Every line with "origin" in it should be copied from the data.

[[ Dataset content open ]]

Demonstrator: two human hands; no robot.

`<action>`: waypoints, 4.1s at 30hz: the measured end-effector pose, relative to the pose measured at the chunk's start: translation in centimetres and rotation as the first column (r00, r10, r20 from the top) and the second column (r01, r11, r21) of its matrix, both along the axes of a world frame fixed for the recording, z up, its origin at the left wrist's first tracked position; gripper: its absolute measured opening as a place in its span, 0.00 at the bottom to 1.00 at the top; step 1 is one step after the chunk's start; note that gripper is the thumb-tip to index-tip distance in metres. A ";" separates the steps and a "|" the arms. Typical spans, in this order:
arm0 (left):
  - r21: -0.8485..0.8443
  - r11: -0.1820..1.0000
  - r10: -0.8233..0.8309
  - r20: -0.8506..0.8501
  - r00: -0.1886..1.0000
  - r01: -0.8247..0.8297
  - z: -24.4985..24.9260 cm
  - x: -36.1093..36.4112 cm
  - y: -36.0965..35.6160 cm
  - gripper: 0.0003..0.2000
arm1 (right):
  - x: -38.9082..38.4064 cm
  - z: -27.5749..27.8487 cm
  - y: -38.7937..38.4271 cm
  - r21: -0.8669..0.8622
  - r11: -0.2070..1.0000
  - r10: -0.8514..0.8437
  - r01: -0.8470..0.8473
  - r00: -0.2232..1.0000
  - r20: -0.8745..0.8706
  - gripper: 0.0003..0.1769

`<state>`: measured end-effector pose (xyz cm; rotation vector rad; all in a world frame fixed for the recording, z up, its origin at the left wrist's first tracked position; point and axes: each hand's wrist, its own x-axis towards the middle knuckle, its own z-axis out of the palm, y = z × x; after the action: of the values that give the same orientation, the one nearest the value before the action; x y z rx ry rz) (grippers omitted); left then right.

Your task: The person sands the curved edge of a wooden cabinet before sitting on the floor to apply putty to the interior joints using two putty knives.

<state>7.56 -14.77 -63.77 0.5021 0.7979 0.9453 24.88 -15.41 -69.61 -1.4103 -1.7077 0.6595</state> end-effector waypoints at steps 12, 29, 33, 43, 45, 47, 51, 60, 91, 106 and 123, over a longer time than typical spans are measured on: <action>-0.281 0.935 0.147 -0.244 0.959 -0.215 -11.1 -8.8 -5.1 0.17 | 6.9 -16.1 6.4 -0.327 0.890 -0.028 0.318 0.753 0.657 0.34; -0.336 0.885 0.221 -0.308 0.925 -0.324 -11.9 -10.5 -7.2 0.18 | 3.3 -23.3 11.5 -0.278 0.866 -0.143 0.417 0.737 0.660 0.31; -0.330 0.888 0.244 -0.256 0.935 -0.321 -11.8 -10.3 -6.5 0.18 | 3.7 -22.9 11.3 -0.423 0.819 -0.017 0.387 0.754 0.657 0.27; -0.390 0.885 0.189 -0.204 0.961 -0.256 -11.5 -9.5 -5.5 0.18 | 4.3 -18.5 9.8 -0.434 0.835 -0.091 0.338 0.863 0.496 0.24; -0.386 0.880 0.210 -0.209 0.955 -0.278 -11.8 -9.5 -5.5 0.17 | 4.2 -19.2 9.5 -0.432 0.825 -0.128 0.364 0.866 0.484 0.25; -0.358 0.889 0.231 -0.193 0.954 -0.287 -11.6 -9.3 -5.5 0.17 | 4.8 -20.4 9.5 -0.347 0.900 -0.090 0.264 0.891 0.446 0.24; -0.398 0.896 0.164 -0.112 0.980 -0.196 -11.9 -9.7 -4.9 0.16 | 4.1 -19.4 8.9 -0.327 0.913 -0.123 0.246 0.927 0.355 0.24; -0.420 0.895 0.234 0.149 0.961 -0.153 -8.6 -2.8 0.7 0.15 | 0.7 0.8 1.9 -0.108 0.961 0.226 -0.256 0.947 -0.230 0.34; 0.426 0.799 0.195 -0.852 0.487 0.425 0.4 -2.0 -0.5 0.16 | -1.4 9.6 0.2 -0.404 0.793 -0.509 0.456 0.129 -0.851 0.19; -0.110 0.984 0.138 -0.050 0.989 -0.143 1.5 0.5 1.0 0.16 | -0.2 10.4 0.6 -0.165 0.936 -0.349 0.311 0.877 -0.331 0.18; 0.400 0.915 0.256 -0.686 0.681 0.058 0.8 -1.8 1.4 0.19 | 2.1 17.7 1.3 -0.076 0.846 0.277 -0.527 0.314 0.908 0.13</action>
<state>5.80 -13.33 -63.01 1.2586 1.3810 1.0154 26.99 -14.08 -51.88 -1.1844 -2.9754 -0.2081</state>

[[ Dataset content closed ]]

## Task solution
`<action>`: waypoints, 4.1s at 30hz: the measured end-effector pose, relative to the pose measured at the chunk's start: translation in centimetres and rotation as the first column (r00, r10, r20 from the top) and the second column (r01, r11, r21) of its matrix, both along the axes of a world frame fixed for the recording, z up, its origin at the left wrist's first tracked position; gripper: its absolute measured opening as a place in its span, 0.00 at the bottom to 1.00 at the top; step 1 is one step after the chunk's start; note that gripper is the thumb-tip to index-tip distance in metres. A ";" separates the steps and a "|" the arms. Typical spans, in this order:
`<state>`: measured end-effector pose (xyz cm; rotation vector rad; all in a world frame fixed for the recording, z up, its origin at the left wrist's first tracked position; point and axes: each hand's wrist, its own x-axis towards the middle knuckle, its own z-axis out of the palm, y = z × x; after the action: of the values that give the same orientation, the one nearest the value before the action; x y z rx ry rz) (grippers omitted); left then right.

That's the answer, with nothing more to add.